- How to complete this task -
Restate word for word the entries below, starting with the line with "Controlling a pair" and continuing through the line with "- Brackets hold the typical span". Include both of those lines and no others.

- Source material -
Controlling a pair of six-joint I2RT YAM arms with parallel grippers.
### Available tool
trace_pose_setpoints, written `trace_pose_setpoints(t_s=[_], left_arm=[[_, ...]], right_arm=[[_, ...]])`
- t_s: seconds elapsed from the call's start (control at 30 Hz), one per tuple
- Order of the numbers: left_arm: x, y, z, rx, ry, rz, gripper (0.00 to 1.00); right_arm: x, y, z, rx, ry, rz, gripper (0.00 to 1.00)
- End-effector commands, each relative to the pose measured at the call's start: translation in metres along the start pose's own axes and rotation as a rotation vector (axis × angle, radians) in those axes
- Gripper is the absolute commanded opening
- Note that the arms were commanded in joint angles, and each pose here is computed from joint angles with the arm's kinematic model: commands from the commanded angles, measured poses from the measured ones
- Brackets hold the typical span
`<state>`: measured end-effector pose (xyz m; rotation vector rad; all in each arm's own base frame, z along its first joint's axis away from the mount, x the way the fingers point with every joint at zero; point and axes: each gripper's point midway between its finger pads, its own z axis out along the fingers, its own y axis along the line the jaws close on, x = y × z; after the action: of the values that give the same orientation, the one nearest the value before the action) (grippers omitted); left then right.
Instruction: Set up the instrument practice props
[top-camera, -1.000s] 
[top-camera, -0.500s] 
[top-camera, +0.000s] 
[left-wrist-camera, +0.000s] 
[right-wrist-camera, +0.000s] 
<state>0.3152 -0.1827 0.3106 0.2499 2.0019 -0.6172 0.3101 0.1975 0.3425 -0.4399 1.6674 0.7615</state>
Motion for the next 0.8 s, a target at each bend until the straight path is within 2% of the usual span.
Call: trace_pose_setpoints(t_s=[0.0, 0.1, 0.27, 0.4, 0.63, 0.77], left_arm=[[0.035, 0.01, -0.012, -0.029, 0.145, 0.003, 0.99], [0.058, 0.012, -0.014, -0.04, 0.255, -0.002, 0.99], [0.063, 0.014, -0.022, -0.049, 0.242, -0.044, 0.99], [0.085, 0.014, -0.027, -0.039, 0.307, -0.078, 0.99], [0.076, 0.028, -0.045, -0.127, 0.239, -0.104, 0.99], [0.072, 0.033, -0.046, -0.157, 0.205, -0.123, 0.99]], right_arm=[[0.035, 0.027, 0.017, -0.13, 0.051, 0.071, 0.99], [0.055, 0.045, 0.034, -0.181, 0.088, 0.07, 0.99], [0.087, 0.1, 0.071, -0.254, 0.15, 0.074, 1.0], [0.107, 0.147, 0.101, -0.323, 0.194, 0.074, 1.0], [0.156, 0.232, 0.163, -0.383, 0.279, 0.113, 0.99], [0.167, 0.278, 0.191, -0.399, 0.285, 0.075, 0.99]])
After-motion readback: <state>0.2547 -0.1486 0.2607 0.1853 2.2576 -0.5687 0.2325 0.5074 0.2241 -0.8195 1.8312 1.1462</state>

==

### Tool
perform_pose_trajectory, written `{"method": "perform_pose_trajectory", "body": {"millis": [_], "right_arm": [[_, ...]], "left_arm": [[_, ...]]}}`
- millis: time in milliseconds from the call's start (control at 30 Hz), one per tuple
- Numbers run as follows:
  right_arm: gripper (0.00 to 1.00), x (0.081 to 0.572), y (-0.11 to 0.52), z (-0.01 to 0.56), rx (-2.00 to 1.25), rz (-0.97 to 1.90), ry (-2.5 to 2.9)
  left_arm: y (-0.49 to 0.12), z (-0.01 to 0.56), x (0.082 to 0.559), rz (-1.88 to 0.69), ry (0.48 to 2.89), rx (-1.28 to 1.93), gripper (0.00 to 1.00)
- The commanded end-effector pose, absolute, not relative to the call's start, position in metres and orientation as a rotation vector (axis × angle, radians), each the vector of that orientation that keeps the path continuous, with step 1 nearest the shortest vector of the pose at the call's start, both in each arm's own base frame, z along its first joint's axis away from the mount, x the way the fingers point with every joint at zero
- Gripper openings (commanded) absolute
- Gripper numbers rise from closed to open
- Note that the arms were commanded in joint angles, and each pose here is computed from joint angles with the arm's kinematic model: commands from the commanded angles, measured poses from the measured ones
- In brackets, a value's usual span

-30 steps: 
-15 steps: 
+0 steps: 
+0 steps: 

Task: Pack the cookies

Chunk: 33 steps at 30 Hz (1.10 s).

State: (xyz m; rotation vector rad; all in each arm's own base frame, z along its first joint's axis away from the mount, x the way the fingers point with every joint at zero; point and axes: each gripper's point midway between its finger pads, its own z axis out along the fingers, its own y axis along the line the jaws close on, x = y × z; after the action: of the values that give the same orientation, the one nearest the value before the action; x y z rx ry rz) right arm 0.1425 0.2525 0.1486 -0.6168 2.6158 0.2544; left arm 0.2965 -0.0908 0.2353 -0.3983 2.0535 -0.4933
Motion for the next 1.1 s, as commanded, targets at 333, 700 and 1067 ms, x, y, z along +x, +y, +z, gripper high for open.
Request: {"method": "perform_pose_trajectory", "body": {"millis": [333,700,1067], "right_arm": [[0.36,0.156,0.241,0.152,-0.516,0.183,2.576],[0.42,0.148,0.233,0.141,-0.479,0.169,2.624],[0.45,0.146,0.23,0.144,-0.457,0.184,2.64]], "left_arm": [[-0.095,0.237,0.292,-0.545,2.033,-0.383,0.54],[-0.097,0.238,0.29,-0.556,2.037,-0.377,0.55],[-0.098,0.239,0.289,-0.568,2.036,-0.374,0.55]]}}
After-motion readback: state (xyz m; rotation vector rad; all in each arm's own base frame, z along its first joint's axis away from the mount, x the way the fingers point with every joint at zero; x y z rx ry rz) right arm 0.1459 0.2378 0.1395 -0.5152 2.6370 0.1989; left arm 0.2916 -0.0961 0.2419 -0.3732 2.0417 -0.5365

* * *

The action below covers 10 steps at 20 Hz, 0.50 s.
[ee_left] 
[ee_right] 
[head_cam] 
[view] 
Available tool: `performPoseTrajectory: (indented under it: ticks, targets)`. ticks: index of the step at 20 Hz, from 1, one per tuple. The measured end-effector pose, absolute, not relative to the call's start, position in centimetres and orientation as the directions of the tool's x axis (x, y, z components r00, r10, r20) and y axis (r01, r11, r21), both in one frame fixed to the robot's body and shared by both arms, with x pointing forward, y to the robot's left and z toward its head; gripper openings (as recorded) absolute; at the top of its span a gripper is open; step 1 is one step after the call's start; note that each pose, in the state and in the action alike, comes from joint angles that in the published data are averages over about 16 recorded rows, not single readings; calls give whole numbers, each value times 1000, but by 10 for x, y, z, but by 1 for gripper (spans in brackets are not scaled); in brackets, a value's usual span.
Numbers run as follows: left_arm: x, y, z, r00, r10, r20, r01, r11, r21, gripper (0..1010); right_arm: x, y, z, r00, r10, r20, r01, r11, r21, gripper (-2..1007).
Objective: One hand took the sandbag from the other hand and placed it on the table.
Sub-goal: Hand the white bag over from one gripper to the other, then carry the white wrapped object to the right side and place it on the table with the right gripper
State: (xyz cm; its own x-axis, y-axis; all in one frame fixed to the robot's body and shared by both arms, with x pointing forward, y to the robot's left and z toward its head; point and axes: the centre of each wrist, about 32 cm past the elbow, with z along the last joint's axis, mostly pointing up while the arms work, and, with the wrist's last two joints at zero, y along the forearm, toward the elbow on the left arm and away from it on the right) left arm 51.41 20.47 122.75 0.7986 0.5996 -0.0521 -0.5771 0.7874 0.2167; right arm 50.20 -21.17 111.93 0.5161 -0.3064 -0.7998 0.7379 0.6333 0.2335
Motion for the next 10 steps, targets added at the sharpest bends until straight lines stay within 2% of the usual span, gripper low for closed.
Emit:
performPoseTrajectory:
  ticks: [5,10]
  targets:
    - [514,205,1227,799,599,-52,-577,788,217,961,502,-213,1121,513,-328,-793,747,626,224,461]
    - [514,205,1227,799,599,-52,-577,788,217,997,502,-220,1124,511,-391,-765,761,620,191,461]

- Output of the task -
Controlling a pair of six-joint I2RT YAM arms with parallel grippers.
### Available tool
trace_pose_setpoints, written `trace_pose_setpoints(t_s=[_], left_arm=[[_, ...]], right_arm=[[_, ...]])`
- t_s: seconds elapsed from the call's start (control at 30 Hz), one per tuple
- Order of the numbers: left_arm: x, y, z, rx, ry, rz, gripper (0.00 to 1.00); right_arm: x, y, z, rx, ry, rz, gripper (0.00 to 1.00)
- End-effector commands, each relative to the pose measured at the call's start: translation in metres along the start pose's own axes and rotation as a rotation vector (axis × angle, radians) in those axes
- Gripper is the absolute commanded opening
- Note that the arms were commanded in joint angles, and each pose here is computed from joint angles with the arm's kinematic model: commands from the commanded angles, measured poses from the measured ones
- Brackets hold the typical span

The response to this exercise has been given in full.